If you only run snort on that machine, and do the DB feeding
somewhere else, dual should make less difference. If you tune to the
point where you don't have too many alerts dual will certainly not
make a difference. Snort itself is one single-threaded process.

512mb or 1gb ddr ram - ram speed help, or just amount?

I'm not up to date on different flavours and speeds of RAM. Slower
can't be better, though. With even the least bit of tuning 512M can
be fine, but if it's not too dear to expend 1gb that completely
removes any worry that snort might want a little more memory than it
can get (==> _slow_).

SATA or SCSI raid? Does disk speed make a huge difference?

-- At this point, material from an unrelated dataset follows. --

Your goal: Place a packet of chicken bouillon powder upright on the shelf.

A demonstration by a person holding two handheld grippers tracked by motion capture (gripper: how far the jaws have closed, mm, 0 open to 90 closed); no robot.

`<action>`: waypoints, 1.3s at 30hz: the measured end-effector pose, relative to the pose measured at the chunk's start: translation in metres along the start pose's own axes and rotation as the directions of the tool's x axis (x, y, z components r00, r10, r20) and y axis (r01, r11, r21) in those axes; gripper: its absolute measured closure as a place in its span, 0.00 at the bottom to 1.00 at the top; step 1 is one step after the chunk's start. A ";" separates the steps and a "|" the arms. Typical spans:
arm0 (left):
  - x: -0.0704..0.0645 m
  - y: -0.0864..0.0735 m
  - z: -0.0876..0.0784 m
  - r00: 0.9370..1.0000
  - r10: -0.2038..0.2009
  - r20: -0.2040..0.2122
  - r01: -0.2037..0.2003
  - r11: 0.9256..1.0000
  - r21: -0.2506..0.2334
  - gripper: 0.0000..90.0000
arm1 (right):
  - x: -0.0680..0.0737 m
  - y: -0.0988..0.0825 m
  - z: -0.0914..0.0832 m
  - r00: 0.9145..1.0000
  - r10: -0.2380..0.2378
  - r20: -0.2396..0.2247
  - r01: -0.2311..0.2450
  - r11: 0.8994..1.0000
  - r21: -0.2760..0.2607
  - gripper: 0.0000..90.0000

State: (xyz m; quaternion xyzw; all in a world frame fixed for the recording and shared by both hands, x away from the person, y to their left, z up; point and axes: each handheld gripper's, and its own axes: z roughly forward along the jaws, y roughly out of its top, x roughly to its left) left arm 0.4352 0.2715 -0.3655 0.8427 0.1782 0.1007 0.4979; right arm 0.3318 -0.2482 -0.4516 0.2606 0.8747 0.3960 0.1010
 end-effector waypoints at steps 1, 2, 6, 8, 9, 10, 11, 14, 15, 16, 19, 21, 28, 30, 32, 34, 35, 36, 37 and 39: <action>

I built hot little snorters with simple plain IDE drives. You get
speed by ensuring snort doesn't need to write much. If snort is
having to write so much that disk speed matters, you'll have a slow
snorter; high alert volumes force snort to spend too much time
whinging and too little time analyzing. Now if you're cramming
alerts into a DB, the _separate_ machine the DB runs on should have
fast disks.

Windows instead of Linux may change this picture in some way, I
don't know.

In order if importance to snort speed:

Tuning
Pci bus and gb card speed
memory
Processor

I'd rank those

        Memory + Tuning
        Processor
        bus & card speed

Memory is mandatory. If snort doesn't fit in real memory, you're
doomed. Tuning is mandatory if you want to keep up with more than
roughly 50Mbps (in my experience, possibly newer hardware has moved
that point, I dunno). When I saw my little piggies starting to drop
packets for real, the processor utilization was right on up there,
so once the mandatory memory+tuning have been addressed I'd guess
CPU might come next. Bus and NIC performance would make more
difference on where the ceiling lies, I'd expect --- assuming you've
got a NIC with a good OS driver that doesn't chew the system up just
watching the net, before snort even starts looking at the packets.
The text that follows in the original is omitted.